What you should do = A complete answer lists every line of the material where the string "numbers" occurs.
::: Data supplied
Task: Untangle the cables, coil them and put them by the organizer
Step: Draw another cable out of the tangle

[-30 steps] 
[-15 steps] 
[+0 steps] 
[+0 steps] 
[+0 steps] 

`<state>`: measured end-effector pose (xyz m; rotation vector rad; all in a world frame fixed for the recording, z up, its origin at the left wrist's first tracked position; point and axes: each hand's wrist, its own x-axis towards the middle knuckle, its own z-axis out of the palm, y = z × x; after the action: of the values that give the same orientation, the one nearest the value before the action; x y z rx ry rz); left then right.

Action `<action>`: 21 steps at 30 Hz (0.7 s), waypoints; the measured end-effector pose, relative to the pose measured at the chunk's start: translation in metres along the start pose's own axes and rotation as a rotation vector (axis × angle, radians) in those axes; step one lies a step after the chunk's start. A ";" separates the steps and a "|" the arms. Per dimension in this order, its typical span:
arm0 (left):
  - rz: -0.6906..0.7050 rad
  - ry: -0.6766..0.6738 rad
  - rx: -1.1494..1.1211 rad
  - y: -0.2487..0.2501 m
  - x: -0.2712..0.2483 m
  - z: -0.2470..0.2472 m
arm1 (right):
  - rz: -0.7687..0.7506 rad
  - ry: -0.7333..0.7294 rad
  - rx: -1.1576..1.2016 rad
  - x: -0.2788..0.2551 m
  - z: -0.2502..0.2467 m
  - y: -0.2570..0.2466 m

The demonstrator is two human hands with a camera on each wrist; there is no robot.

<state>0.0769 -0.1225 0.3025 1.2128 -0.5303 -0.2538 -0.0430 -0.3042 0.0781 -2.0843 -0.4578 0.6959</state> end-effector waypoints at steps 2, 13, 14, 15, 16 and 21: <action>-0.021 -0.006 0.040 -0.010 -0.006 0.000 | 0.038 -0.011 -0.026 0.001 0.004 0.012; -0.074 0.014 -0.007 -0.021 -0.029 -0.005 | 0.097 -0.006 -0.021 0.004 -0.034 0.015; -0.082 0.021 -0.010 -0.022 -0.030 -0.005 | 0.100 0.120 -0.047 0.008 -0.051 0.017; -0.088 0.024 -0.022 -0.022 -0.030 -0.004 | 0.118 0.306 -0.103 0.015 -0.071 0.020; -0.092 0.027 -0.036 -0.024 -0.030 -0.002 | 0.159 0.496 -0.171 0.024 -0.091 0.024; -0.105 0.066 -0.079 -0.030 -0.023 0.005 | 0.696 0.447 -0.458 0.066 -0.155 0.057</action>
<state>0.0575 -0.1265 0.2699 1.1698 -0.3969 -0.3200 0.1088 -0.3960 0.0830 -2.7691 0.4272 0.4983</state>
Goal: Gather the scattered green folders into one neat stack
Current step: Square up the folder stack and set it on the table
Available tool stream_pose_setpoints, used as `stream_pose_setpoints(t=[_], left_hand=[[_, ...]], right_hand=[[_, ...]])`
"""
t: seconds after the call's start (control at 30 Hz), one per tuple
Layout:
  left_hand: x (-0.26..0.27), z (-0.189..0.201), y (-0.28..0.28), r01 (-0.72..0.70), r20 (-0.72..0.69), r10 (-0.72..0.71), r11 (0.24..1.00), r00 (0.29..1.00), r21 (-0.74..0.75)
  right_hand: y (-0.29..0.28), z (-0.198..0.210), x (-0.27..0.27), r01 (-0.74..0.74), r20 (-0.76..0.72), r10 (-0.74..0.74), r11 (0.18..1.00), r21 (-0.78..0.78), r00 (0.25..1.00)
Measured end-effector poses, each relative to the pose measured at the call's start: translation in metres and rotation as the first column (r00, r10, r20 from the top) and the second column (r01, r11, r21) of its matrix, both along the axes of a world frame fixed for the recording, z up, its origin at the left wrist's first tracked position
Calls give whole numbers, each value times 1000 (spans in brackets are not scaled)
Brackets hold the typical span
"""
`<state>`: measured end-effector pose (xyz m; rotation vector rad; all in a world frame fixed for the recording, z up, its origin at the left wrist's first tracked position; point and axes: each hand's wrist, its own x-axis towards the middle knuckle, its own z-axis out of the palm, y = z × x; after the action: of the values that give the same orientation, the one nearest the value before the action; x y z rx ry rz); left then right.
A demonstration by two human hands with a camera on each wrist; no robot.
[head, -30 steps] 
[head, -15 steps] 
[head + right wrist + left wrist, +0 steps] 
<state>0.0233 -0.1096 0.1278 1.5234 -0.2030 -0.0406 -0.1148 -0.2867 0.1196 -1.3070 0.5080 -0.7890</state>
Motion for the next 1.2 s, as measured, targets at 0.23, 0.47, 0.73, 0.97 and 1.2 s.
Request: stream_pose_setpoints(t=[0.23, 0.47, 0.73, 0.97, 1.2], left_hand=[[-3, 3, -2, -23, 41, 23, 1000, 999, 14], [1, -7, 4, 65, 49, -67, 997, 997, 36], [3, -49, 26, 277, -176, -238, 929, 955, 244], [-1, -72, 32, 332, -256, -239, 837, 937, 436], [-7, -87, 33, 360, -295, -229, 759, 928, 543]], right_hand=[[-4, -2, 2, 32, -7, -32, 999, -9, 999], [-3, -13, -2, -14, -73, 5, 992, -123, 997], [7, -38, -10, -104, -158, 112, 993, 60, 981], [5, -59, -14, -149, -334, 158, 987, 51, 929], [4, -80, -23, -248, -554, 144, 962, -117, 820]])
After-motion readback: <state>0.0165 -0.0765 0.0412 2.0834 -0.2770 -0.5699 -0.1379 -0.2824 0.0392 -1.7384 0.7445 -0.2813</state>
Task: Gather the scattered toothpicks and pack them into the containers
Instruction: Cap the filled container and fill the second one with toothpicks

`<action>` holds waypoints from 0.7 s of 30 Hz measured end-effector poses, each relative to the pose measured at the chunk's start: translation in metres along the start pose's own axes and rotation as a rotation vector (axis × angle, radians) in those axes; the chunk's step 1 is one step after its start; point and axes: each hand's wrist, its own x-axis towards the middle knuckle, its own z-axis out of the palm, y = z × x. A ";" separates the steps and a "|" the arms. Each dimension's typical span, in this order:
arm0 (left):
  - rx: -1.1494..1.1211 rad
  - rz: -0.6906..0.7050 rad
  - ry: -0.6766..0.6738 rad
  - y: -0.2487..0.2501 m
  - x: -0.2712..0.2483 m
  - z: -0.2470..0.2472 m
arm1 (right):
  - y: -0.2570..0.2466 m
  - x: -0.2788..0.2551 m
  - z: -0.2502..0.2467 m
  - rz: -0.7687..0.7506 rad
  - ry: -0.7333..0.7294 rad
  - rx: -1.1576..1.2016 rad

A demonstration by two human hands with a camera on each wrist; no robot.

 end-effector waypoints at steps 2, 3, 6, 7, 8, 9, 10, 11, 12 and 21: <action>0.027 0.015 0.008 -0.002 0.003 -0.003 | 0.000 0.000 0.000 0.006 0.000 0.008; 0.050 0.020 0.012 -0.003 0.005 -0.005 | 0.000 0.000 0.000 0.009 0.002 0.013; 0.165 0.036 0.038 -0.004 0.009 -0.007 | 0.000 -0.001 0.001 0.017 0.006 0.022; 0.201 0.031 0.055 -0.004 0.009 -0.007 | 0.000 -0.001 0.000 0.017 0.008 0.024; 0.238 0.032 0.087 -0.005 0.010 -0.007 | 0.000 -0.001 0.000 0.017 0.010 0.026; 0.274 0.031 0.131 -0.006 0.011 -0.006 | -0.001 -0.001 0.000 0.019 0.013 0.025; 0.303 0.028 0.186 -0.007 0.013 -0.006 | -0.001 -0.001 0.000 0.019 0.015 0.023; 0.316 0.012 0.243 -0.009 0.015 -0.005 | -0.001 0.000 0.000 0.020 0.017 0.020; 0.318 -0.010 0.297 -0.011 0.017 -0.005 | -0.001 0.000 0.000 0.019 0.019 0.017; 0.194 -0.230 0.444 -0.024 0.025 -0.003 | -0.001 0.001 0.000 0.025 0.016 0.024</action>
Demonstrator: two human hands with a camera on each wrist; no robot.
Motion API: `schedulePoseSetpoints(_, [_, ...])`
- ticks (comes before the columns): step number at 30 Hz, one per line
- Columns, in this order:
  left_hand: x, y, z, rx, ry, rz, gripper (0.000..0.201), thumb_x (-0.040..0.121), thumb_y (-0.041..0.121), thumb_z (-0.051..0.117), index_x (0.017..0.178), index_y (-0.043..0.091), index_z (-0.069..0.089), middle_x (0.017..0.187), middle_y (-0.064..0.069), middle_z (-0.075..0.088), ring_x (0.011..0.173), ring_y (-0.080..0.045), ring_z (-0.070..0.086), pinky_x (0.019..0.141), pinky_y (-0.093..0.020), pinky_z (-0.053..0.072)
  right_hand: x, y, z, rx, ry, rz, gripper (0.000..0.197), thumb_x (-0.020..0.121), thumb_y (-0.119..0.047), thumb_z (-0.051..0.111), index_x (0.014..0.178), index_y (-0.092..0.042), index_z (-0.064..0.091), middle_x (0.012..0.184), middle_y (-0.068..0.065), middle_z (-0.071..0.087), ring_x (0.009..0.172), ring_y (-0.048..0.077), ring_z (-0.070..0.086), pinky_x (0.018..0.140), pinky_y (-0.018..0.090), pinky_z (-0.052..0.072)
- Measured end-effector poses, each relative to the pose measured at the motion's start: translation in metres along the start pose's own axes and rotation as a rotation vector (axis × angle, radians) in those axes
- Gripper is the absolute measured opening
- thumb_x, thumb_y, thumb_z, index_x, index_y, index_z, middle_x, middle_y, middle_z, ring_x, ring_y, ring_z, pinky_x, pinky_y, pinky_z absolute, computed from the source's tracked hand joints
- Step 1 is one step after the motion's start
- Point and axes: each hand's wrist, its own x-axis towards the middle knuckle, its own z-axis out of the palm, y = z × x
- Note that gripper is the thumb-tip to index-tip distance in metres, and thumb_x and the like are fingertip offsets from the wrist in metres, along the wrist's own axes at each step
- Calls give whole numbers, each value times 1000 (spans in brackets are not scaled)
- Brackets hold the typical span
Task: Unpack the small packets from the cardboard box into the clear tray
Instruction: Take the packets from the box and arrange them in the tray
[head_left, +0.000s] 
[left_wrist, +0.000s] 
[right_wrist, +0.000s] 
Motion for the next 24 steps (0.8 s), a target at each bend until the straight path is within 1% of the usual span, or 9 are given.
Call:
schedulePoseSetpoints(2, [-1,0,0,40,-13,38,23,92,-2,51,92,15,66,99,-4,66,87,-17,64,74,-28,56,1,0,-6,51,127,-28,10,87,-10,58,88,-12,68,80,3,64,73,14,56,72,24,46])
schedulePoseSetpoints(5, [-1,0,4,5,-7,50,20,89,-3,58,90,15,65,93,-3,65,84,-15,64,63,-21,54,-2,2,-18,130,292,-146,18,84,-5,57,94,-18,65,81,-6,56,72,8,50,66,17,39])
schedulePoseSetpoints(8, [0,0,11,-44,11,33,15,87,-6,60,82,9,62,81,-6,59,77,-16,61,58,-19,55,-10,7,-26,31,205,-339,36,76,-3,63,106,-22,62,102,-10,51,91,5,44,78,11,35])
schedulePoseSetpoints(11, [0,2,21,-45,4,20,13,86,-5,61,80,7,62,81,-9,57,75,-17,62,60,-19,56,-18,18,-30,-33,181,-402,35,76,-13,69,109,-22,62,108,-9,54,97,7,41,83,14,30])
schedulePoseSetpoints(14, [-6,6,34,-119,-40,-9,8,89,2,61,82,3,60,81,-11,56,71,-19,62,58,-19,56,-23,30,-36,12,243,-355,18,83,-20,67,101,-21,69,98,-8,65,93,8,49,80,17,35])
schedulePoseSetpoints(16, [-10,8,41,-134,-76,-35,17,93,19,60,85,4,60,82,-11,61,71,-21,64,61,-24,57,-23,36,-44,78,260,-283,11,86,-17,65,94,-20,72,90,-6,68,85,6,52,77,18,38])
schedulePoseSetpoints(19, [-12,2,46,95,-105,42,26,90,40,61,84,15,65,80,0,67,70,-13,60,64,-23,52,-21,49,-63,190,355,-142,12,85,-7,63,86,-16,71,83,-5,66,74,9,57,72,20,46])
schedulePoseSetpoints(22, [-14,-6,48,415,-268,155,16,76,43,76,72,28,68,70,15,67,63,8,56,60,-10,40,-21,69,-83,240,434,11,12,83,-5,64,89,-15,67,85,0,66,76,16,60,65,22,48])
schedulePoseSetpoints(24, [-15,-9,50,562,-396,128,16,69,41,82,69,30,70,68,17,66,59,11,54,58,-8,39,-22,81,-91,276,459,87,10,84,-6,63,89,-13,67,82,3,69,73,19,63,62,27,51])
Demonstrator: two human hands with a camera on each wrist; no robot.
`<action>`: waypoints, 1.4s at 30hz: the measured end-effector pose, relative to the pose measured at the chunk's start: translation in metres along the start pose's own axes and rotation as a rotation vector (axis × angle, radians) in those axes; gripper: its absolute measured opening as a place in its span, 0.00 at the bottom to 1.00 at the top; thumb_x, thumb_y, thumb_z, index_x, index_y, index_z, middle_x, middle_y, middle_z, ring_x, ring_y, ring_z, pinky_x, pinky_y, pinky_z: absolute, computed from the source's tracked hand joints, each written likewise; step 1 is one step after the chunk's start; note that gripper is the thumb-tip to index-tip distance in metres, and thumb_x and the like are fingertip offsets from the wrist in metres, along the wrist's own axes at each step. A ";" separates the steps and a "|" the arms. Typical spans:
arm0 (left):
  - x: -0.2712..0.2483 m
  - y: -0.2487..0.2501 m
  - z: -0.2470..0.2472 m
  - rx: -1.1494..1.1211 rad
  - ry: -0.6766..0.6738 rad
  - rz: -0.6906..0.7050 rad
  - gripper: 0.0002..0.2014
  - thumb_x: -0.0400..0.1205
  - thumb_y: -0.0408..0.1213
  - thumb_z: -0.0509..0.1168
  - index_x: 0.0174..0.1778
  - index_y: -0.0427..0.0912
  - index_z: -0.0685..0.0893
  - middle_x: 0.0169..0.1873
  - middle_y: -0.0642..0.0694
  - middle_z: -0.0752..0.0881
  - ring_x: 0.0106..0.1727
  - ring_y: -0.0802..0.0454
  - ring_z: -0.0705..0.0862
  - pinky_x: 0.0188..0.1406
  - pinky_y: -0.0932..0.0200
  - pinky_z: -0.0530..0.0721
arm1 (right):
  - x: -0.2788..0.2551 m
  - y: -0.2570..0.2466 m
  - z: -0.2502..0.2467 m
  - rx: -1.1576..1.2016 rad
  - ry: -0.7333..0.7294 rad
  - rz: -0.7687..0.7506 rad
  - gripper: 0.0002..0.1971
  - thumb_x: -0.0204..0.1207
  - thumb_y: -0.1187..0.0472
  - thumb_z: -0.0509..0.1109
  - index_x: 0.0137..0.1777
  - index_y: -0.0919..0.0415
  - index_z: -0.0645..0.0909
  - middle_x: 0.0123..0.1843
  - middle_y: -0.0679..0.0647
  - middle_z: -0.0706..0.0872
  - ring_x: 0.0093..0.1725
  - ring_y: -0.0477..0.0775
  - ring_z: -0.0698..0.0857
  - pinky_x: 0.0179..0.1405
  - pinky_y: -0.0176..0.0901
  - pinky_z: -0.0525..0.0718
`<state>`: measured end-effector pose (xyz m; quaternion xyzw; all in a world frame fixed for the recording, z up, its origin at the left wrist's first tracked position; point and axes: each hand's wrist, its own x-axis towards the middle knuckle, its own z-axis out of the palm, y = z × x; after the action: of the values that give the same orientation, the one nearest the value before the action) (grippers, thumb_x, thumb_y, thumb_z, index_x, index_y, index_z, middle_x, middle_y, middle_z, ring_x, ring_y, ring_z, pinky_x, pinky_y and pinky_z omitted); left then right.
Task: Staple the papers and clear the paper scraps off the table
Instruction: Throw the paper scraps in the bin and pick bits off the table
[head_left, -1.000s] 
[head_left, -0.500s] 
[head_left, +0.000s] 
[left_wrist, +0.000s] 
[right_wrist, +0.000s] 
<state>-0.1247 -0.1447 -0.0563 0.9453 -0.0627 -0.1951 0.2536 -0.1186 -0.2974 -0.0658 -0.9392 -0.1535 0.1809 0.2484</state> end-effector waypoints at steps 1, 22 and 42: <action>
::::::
Task response =
Calls give whole numbers, each value times 1000 (spans in brackets are not scaled)
- Calls give whole numbers, each value times 1000 (spans in brackets are not scaled)

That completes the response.